The transition from childhood to adolescence is often described as blooming, but for many girls and their relationship with mathematics, it feels more like vanishing. It’s that time

when a vibrant “I can solve anything” attitude is replaced by a quiet and devastating internal

monologue : “I’m just not a math person”. To understand why this happens, we need to look at the lives of the girls standing at the blackboard.


Twelve-year-old Leyla used to keep her math tests at the top of her folder, feeling motivated and satisfied with her bright red “100” score, BUT, by fourteen, those same tests were folded three times and shoved to the bottom of her folder. In her friend group, being “too good” at logic started to feel like a social liability. While the boys in her class were celebrated for their “brilliance”, the girls were praised for being “diligent”.


The Research : Research published in Developmental Psychology reveals that by age

six, girls are already less likely than boys to associate “brilliance” with their own gender. By

adolescence, this internalizes. Girls start to see math not as a skill to be learned, but as an innate“gift” they weren’t given. They aren’t losing their ability; they’re losing their sense of ownership over the project.


In early childhood, learning is often collaborative and tactile. But as students move into higher grades, the classroom climate shifts. It becomes more competitive, more “high-stakes” and more focused on the single “correct” answer. This is a psychological phenomenon where people feel at risk of confirming negative stereotypes about their social group. When a girl sits in a math class where she is one of the few, the pressure to be perfect becomes paralyzing. In this climate, a mistake isn’t just a learning point; it feels like an indictment of her entire gender’s capability.


The Research : According to data from the OECD (PISA), even high-achieving girls report significantly more “math anxiety” than boys. Even when they have the same grades, girls are much more likely to worry that they will fail or that they aren’t “naturally” gifted.


Adolescence is the era of building an identity. For many girls, this identity is built around the concept of being “the good student” – someone who is diligent, careful and follows the rules. Math, however, is messy. It requires trials and errors.

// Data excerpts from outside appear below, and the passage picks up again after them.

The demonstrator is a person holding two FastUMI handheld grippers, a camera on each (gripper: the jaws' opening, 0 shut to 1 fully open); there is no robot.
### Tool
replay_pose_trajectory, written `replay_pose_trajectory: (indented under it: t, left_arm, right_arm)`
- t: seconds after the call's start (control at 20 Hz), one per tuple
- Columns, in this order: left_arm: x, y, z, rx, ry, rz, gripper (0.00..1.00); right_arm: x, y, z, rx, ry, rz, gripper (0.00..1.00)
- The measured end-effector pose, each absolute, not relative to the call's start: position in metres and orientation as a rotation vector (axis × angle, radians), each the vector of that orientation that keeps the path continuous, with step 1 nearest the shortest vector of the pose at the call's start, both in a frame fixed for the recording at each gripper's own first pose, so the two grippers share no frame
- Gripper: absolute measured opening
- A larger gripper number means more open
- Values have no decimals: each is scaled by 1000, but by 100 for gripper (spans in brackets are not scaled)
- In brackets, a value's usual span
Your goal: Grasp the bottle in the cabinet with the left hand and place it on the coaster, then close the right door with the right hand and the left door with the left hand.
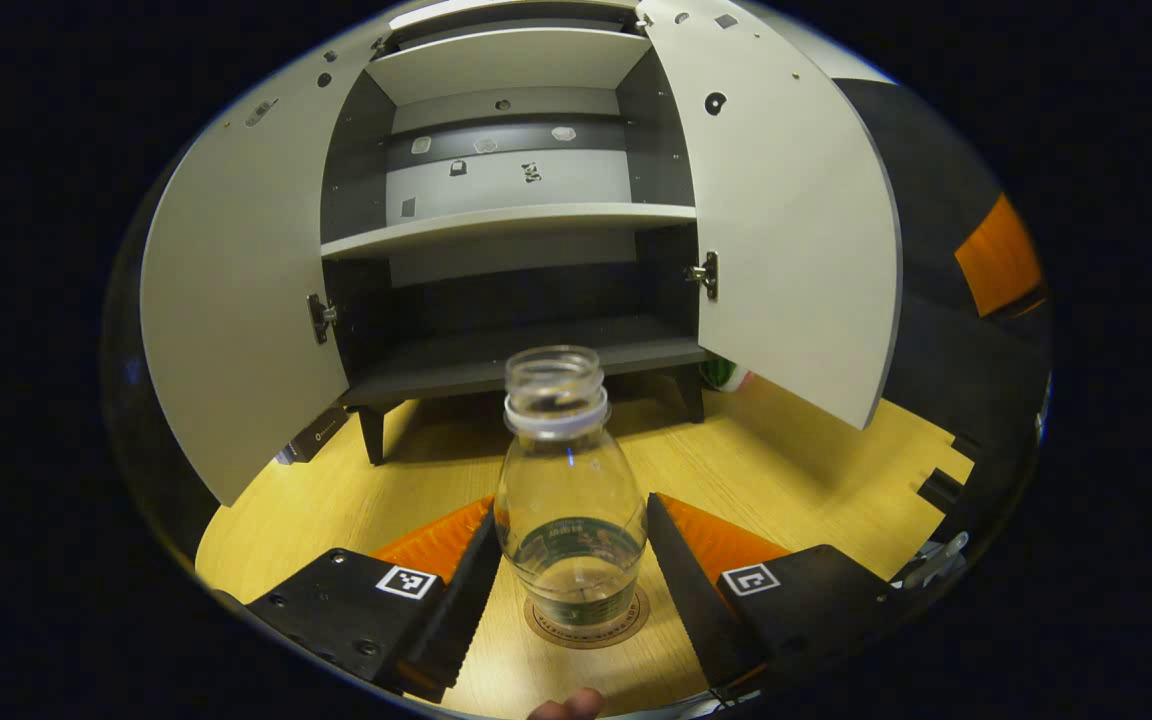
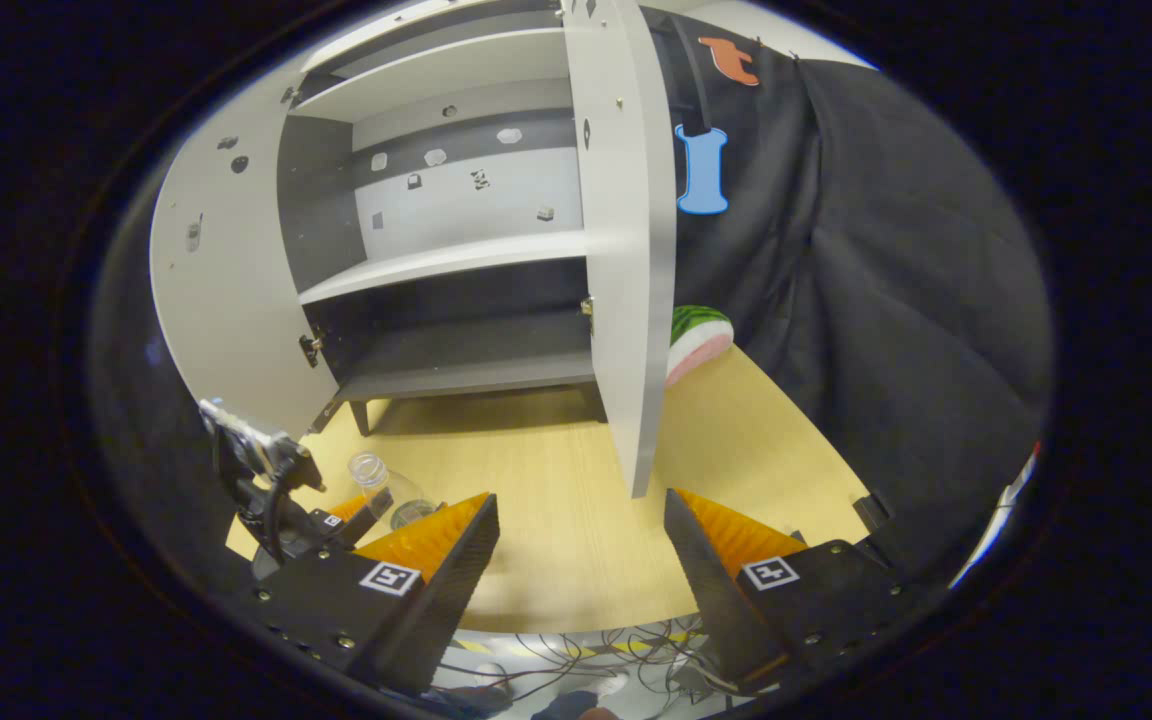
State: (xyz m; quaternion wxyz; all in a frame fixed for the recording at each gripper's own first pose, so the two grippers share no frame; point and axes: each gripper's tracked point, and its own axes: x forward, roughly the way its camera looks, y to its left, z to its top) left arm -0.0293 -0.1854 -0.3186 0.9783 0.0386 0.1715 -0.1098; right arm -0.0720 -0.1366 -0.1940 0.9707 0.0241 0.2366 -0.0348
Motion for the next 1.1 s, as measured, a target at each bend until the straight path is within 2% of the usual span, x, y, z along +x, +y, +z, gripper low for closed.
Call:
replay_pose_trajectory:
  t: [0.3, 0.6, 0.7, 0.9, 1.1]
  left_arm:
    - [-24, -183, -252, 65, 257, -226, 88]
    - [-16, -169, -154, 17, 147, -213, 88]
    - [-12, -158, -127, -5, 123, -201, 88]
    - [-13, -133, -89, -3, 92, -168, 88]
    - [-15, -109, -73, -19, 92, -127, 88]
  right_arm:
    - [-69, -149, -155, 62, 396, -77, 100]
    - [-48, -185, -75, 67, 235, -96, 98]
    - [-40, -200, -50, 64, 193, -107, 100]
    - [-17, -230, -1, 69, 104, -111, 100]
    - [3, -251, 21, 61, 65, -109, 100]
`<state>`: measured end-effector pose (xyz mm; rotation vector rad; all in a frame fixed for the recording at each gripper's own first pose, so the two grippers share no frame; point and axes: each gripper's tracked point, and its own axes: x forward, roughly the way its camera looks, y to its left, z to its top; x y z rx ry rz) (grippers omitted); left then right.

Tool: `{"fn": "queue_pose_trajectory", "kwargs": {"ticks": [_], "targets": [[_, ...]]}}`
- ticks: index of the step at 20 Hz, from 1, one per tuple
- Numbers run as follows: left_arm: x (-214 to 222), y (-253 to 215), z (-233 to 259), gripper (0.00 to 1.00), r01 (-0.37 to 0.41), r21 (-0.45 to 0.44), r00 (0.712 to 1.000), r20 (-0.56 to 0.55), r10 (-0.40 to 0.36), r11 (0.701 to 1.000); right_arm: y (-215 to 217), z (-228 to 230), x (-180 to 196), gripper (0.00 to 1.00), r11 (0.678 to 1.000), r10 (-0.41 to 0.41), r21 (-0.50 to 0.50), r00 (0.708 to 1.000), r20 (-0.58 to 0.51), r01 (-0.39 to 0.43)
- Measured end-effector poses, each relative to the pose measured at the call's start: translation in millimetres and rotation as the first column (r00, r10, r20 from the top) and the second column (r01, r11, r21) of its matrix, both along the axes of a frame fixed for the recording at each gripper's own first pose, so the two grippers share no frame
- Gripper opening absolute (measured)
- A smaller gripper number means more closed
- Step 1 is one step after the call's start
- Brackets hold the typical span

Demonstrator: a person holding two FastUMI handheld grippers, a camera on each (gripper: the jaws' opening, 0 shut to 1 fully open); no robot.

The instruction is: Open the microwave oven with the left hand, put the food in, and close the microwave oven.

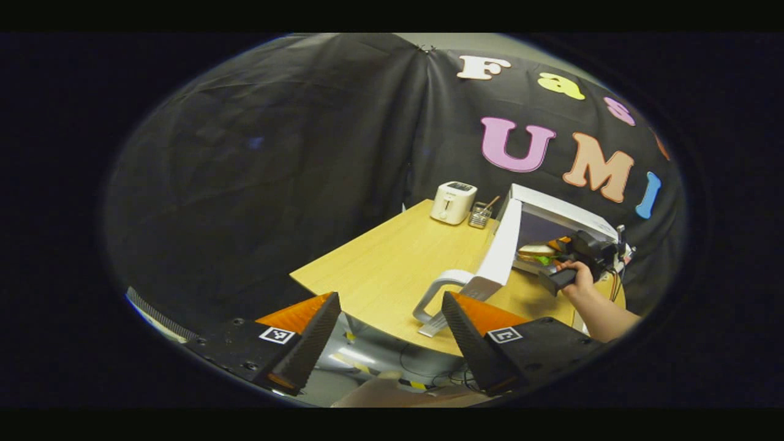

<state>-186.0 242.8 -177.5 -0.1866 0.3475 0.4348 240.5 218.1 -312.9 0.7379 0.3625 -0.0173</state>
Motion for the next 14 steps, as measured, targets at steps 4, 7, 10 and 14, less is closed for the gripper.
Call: {"fn": "queue_pose_trajectory", "kwargs": {"ticks": [4, 7, 10, 14], "targets": [[-5, -4, -9, 0.98, 0.001, -0.007, 0.999, -0.038, -0.002, 1.000, -9, 0, 14, 0.47, 0.999, -0.043, -0.018, 0.999, 0.031, 0.043], [-11, -2, -17, 0.98, -0.003, -0.008, 0.997, -0.072, 0.002, 1.000, -15, 0, 24, 0.39, 0.997, -0.072, -0.032, 0.996, 0.057, 0.074], [-15, 0, -24, 0.98, -0.017, -0.020, 0.995, -0.097, 0.015, 1.000, -27, -1, 29, 0.39, 0.986, -0.126, -0.097, 0.989, 0.077, 0.134], [-16, -2, -27, 0.97, -0.012, -0.023, 0.994, -0.112, 0.009, 1.000, -48, -8, 26, 0.72, 0.958, -0.178, -0.213, 0.981, 0.074, 0.190]]}}
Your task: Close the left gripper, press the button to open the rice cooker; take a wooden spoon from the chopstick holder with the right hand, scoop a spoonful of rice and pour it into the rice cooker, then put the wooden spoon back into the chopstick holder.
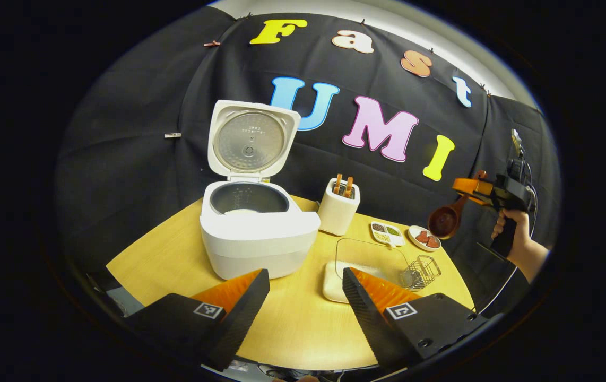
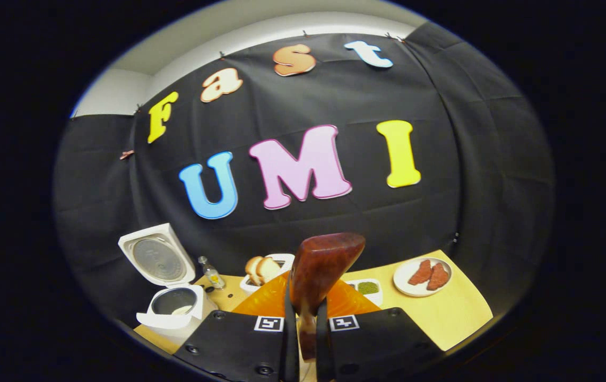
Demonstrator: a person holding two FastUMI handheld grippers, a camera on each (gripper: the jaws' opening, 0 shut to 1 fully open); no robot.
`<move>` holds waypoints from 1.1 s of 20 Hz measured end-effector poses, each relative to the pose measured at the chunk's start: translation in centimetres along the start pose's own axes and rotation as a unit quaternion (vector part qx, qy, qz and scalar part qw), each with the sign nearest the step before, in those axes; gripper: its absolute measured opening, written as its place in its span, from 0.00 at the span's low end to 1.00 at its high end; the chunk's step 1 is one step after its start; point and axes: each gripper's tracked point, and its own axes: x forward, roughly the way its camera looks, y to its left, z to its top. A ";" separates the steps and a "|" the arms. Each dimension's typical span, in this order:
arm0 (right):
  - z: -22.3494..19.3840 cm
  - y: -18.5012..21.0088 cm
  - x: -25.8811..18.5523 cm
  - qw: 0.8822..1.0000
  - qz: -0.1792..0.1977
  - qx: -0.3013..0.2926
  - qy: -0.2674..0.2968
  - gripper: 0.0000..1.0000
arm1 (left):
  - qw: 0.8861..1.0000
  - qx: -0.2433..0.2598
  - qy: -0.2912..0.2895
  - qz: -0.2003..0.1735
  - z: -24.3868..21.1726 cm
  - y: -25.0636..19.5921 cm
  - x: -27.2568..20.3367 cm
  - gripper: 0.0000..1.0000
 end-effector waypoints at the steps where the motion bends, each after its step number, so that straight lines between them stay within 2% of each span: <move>1: -0.4 -1.6 0.1 1.000 -0.011 0.010 0.006 0.16 | 1.000 0.000 0.001 0.003 0.0 -0.6 0.1 0.96; 5: -3.6 -7.4 0.6 0.997 -0.047 0.048 0.037 0.17 | 1.000 0.013 0.001 0.021 0.6 -2.2 0.4 0.96; 9: -8.0 -10.7 1.3 0.992 -0.064 0.079 0.072 0.17 | 0.999 0.022 -0.002 0.041 1.6 -2.7 1.0 0.96; 16: -14.7 -11.9 3.9 0.984 -0.067 0.106 0.128 0.17 | 0.997 0.003 -0.012 0.075 2.7 -4.2 1.0 0.95; 18: -15.9 -12.4 4.3 0.982 -0.075 0.111 0.135 0.17 | 0.995 -0.004 -0.009 0.098 2.8 -3.9 0.3 0.95; 22: -17.7 -13.0 4.2 0.978 -0.087 0.117 0.147 0.17 | 0.992 -0.018 -0.043 0.120 5.5 -3.5 -0.9 0.96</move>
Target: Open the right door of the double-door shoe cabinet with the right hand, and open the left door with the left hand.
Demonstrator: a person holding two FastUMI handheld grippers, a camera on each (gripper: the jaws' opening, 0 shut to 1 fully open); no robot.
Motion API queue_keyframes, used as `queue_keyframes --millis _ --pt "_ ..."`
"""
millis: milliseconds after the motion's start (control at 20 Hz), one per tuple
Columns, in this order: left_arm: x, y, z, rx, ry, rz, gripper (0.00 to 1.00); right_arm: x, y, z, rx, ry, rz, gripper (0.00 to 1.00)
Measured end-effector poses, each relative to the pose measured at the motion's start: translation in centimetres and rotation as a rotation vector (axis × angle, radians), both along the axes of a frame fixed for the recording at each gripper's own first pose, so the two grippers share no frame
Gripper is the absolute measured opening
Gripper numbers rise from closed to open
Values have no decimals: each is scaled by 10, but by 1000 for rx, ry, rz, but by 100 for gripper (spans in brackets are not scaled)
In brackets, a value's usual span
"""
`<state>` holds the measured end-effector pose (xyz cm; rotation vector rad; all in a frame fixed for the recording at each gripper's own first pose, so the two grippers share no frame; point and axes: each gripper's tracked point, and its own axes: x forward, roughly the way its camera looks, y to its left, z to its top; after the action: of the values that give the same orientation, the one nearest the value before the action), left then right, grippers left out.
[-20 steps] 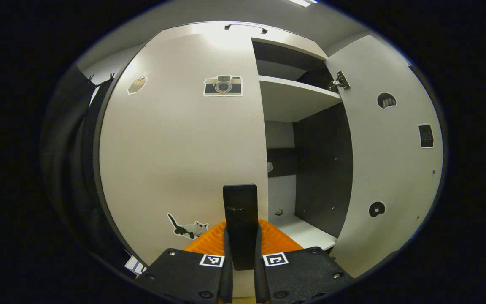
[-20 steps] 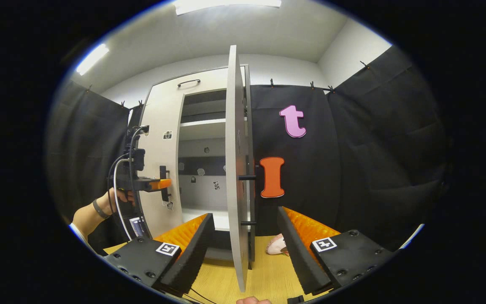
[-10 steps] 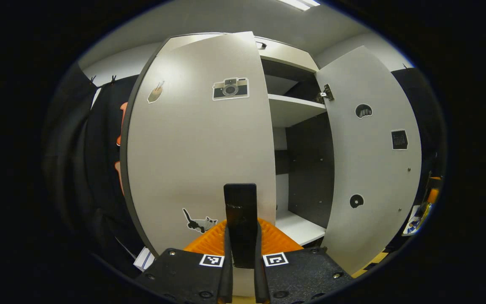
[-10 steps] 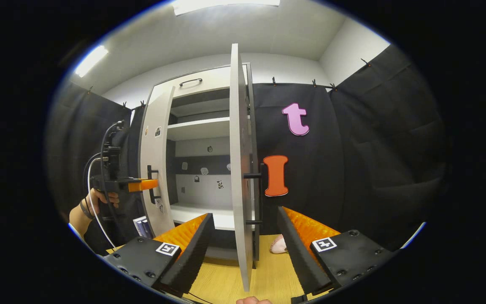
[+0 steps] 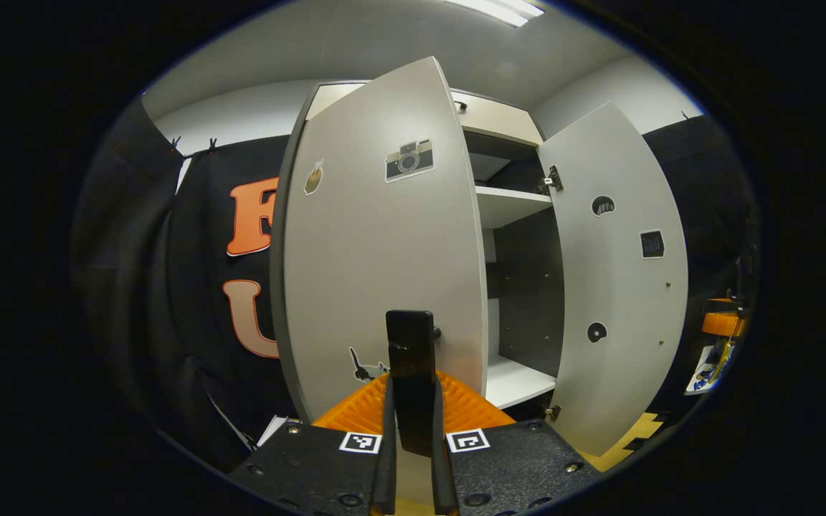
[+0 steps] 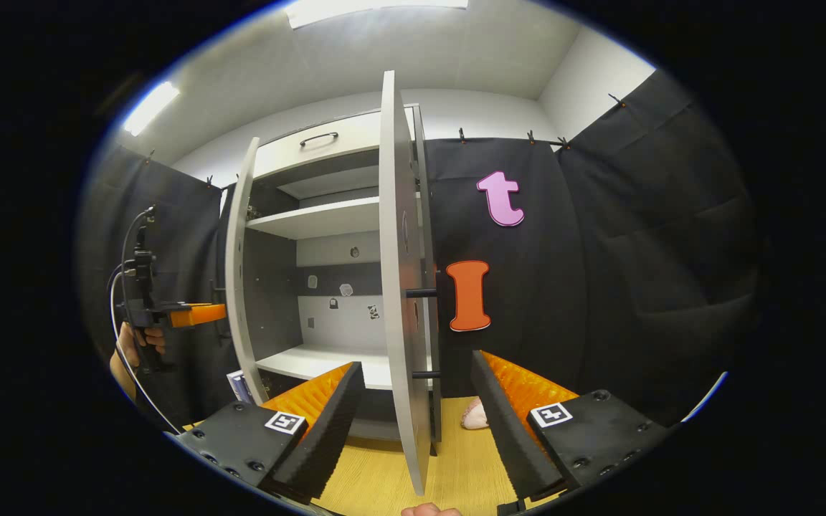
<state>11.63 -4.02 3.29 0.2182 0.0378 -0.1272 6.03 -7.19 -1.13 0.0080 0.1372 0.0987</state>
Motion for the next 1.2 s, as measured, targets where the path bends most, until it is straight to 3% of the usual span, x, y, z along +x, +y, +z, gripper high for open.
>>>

The Research : A study by the American Psychological Association (APA) shows that

adolescent girls often prioritize “communal goals” – careers that involve helping people or social interaction. In many classrooms, math is still taught as a cold, solitary pursuit. When a girl doesn’t see “humanity” in the numbers, she doesn’t see herself in this sphere of life.

If you’re a girl who feels like you’ve lost your footing in the world of numbers, know this :

The “Confidence Gap” is a social ghost, not a biological fact.


The world needs your logic. We need your perspective in economics, in science, and in

the modernization of our systems. We must stop asking girls to be good at math and start asking them to be dangerous with it. We need them to see that a spreadsheet isn’t just a grid—it is the blueprint for a startup that could change their city. We need them to understand that an equation isn't a trap—it is the key to the regulatory frameworks that protect our environment.


The magic of math didn't actually vanish during your adolescence. It just went underground, waiting for you to stop seeking permission and start seeking answers. Pick up the pen. The future is waiting for you to solve it.